Age-related osteoporotic compression fractures occur in more than 500,000 patients a year in the United States. These vertebral fractures may cause persistent, often excruciating pain, which impairs mobility and reduces the patient's quality of life.

Treatments of vertebral body fractures include analgesics, bed rest and external bracing. Despite these treatments, progressive kyphosis, prolonged pain and disability may still occur.

One possible solution may be the fortification or augmentation of the vertebral bodies with a biodegradable calcium phosphate (Ca-P) bone substitute, said Jeffrey M. Spivak, MD, director, Hospital for Joint Diseases Spine Center, New York, who presented scientific paper 45 Thursday. A study by Dr. Spivak and colleagues compared an injected Ca-P bone substitute with injected polymethylmethacrylate bone cement (PMMA) for augmentation of osteoporotic vertebral bodies and vertebral bodies following com-pression fracture.

"Percutaneous vertebroplasty by injection of PMMA into vertebral bodies has been described for this application and has achieved good enhancement of vertebral body strength and relief of pain," Dr.

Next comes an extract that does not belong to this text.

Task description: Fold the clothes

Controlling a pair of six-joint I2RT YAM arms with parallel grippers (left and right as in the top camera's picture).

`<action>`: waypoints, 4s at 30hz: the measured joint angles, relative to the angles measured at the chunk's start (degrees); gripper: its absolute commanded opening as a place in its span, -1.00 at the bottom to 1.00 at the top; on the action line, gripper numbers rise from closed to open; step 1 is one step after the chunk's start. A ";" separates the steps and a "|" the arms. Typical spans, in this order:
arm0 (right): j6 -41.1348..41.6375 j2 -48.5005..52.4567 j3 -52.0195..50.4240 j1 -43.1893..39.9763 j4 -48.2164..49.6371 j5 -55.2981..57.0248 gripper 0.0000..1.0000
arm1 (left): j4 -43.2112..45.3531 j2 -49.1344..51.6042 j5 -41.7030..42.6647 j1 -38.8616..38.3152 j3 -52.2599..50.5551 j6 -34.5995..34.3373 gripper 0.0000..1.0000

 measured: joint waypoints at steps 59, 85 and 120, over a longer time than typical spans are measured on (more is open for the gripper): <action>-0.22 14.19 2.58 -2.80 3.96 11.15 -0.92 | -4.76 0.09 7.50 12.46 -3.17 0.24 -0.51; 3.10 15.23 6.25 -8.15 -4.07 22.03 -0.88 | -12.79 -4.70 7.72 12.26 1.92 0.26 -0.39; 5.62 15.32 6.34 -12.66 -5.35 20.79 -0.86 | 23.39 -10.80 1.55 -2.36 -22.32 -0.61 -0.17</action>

Spivak said. "However, there are several intraoperative and long-term potential complications with this technique, including thermal damage to the neural elements dur-ing polymerization of the PMMA and negative effects on bone remodeling.

"One solution to these problems may involve the use of biodegradable alternatives to PMMA. Ideally, these biodegradable materials would increase the strength of the vertebral body, degrade when the fracture repair is completed and be replaced by new bone growth."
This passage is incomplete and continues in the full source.